Pasta with Sauteed Greens

Greens can easily pile up in your crisper drawer in the summer season. This recipe is quick and simple and can be amended to your taste. It’s a great way to use up a whole bunch of hardy greens such as kale or collards.

• 1 bunch of hardy greens such as kale
• 1/2 pound any type of pasta on hand
• 4 tbsp Olive Oil
• 2 Cloves of Garlic, minced
• 1 Can of Tomato Sauce
• Salt and Black Pepper to taste

1. Pull the green’s leaves from the woody stem and tear them into small 1 to 2 inch pieces.

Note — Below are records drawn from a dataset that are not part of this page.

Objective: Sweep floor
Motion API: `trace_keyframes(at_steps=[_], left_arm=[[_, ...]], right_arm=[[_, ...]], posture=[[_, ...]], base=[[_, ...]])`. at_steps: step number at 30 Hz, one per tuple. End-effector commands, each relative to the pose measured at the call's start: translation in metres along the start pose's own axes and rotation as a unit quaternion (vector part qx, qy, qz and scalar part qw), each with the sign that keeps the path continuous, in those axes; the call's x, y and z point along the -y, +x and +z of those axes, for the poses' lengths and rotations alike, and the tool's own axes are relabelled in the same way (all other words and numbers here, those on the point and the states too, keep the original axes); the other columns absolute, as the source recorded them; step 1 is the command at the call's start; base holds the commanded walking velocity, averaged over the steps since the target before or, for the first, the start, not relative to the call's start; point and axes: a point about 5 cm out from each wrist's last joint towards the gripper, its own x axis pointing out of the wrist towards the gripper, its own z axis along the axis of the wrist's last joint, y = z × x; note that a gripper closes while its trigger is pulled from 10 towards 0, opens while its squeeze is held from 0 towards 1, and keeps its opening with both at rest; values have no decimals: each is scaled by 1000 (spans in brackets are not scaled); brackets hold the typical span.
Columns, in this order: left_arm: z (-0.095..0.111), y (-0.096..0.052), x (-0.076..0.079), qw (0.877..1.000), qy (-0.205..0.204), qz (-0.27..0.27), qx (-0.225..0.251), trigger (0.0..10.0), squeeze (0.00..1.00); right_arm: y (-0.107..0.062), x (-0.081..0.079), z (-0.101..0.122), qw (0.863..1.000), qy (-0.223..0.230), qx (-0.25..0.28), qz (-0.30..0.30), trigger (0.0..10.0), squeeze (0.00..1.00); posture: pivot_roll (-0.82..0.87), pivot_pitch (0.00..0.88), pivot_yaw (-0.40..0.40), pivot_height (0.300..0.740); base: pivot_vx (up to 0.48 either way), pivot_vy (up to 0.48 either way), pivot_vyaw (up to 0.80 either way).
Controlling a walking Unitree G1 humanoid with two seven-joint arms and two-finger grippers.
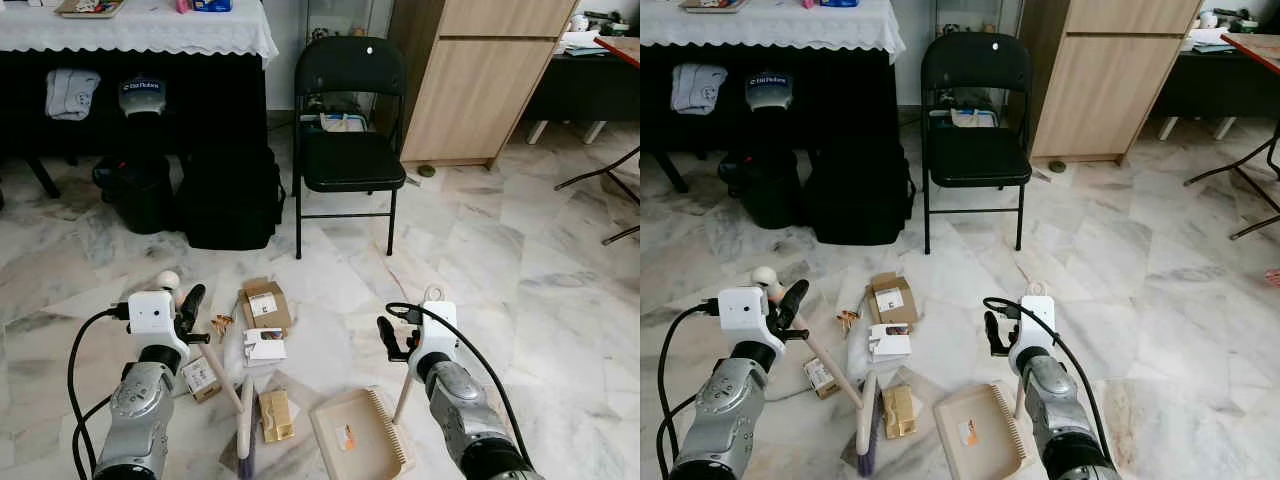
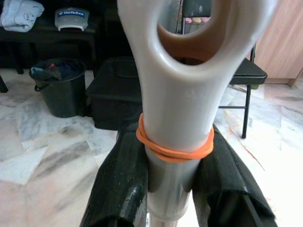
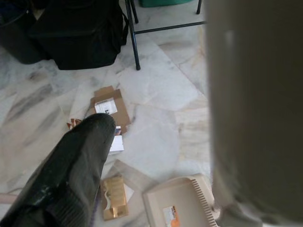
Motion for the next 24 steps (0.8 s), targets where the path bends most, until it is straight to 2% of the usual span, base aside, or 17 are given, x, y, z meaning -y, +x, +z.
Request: trace_keyframes(at_steps=[1,8,17,24], left_arm=[[-2,0,0,1000,6,-1,-5,10000,0],[-2,1,-2,1000,7,0,-4,10000,0],[-2,2,-1,1000,6,-1,-4,10000,0],[-2,2,-1,1000,5,-1,-2,10000,0]], right_arm=[[-3,1,4,1000,5,4,8,10000,0],[-10,0,4,999,1,-23,44,10000,0],[-25,-3,2,992,-49,-82,86,10000,0],[-32,-1,9,992,-54,-82,81,10000,0]], posture=[[61,27,-91,740],[60,18,-89,740],[57,14,-88,740],[58,14,-88,740]], base=[[0,0,0],[0,0,0],[0,0,0],[0,0,0]])
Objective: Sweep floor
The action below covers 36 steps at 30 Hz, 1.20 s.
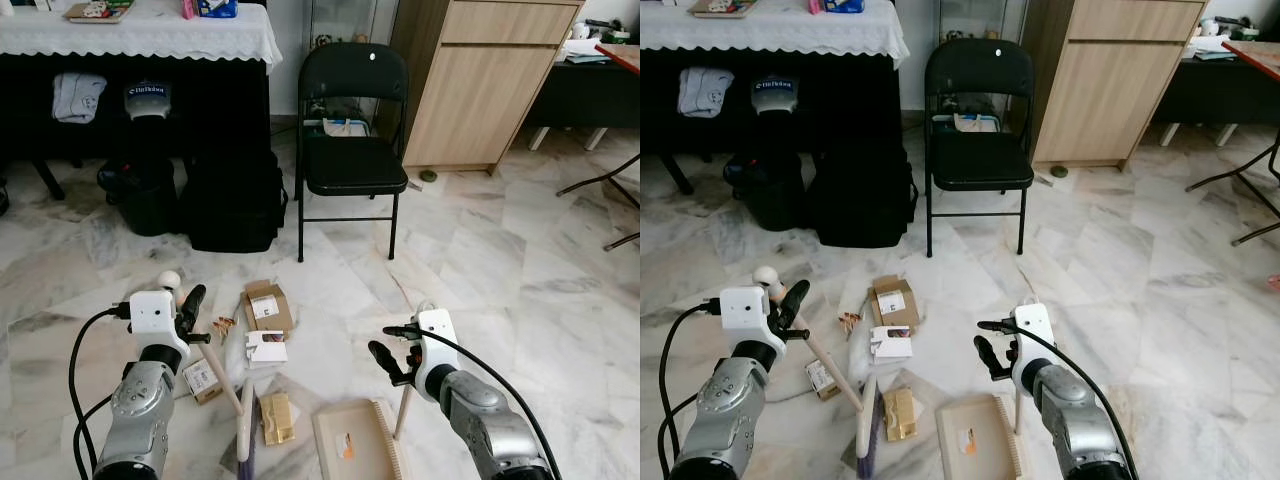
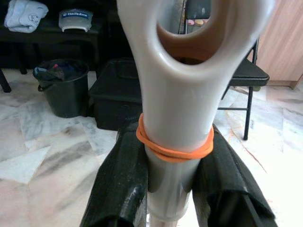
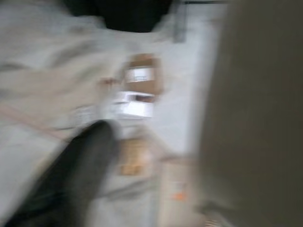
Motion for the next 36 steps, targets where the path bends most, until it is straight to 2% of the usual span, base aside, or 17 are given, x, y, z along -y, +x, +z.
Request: trace_keyframes(at_steps=[1,7,10,17,30,33,36], left_arm=[[1,1,0,1000,5,-1,2,10000,0],[0,1,0,1000,4,-1,2,10000,0],[0,1,0,1000,4,-1,0,10000,0],[-1,0,0,1000,4,0,-1,10000,0],[-2,-1,-1,1000,3,1,-2,10000,0],[-1,-1,-1,1000,3,1,-1,10000,0],[-2,-2,-1,1000,2,1,-2,10000,0]], right_arm=[[-5,3,5,1000,-5,7,-12,10000,0],[-10,5,11,999,-1,8,-32,10000,0],[-10,7,7,999,6,-1,-47,10000,0],[-10,0,0,999,-4,-28,-31,10000,0],[-14,-9,-4,994,-78,-69,27,10000,0],[-15,-8,-4,992,-96,-73,22,10000,0],[-14,-2,-1,992,-105,-64,-18,10000,0]], posture=[[55,15,-88,740],[51,18,-87,740],[48,21,-87,740],[54,24,-90,740],[49,28,-92,740],[52,28,-94,740],[49,28,-94,740]], base=[[0,0,0],[0,0,0],[0,0,0],[0,0,0],[0,0,0],[0,0,0],[0,0,0]])
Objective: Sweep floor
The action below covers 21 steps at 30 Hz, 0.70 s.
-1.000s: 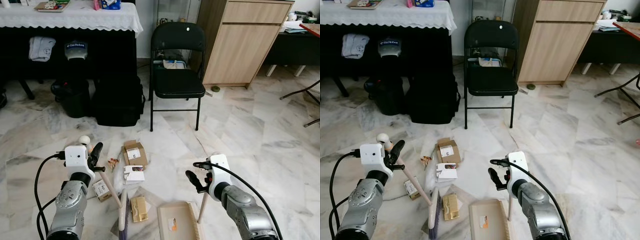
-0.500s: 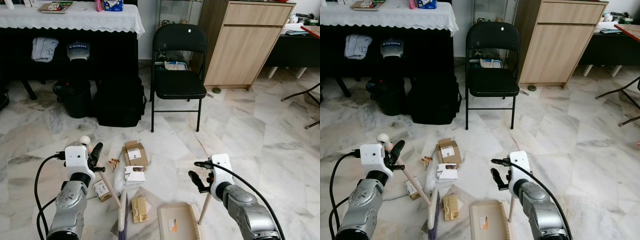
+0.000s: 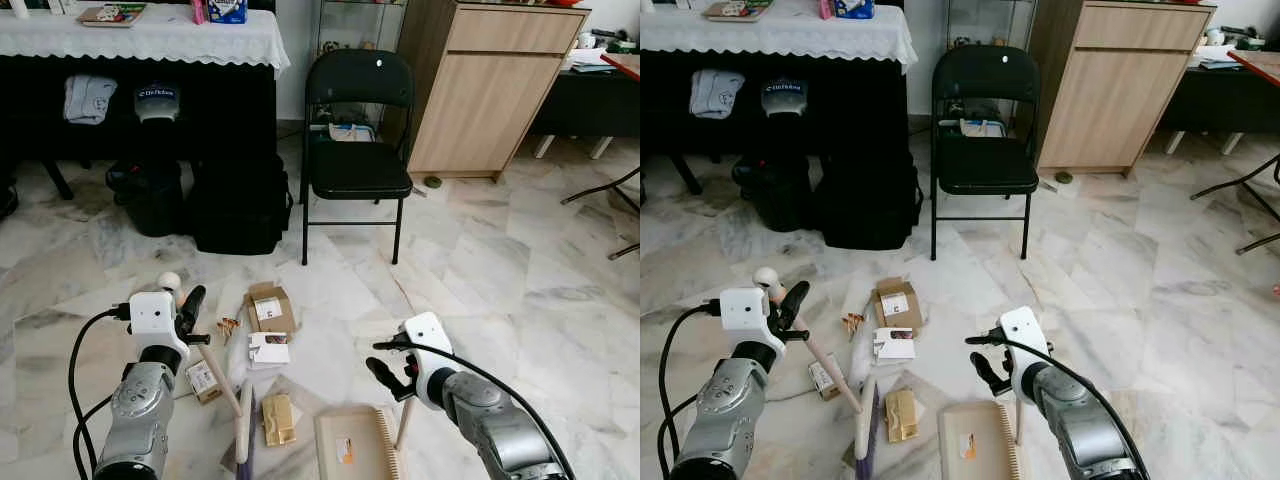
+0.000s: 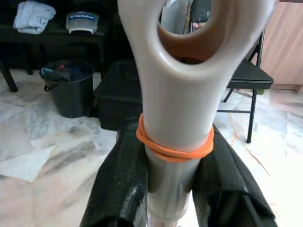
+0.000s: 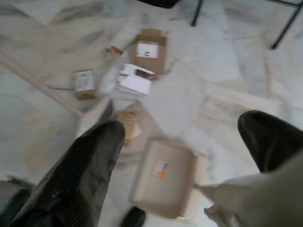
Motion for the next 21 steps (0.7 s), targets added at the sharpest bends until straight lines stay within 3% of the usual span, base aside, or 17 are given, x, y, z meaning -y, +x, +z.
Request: trace_keyframes(at_steps=[1,15,21], left_arm=[[-1,-1,0,1000,2,1,-1,10000,0],[-3,-1,1,1000,0,2,-1,10000,0],[-3,0,3,1000,0,0,0,10000,0]], right_arm=[[0,3,-4,1000,0,-9,-19,10000,0],[2,19,7,992,-23,25,-125,10000,0],[4,23,16,982,0,89,-169,10000,0]], posture=[[49,28,-94,740],[50,19,-96,740],[52,6,-96,740]], base=[[0,0,0],[0,0,0],[0,0,0]])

Rinse the greens well in a colander under cool running water and drain.
2. Meanwhile, place a large pot of generously salted water on the stove to boil. Once boiling, add the pasta and cook as directed on the box. Drain.
3. Into a medium sauce pan over medium/low heat, add the oil. Once warm, add the minced garlic.
4. Stir frequently for about 3 minutes until the garlic is golden. Add the greens and stir to combine. If the greens are looking dry, add water 1 tbsp at a time and cover to keep in moisture.
5. Add salt and pepper generously along with the can of tomato sauce. Continue cooking for 10 minutes, stirring occasionally.
6. Add cooked pasta to sauce pan. Toss to combine and serve.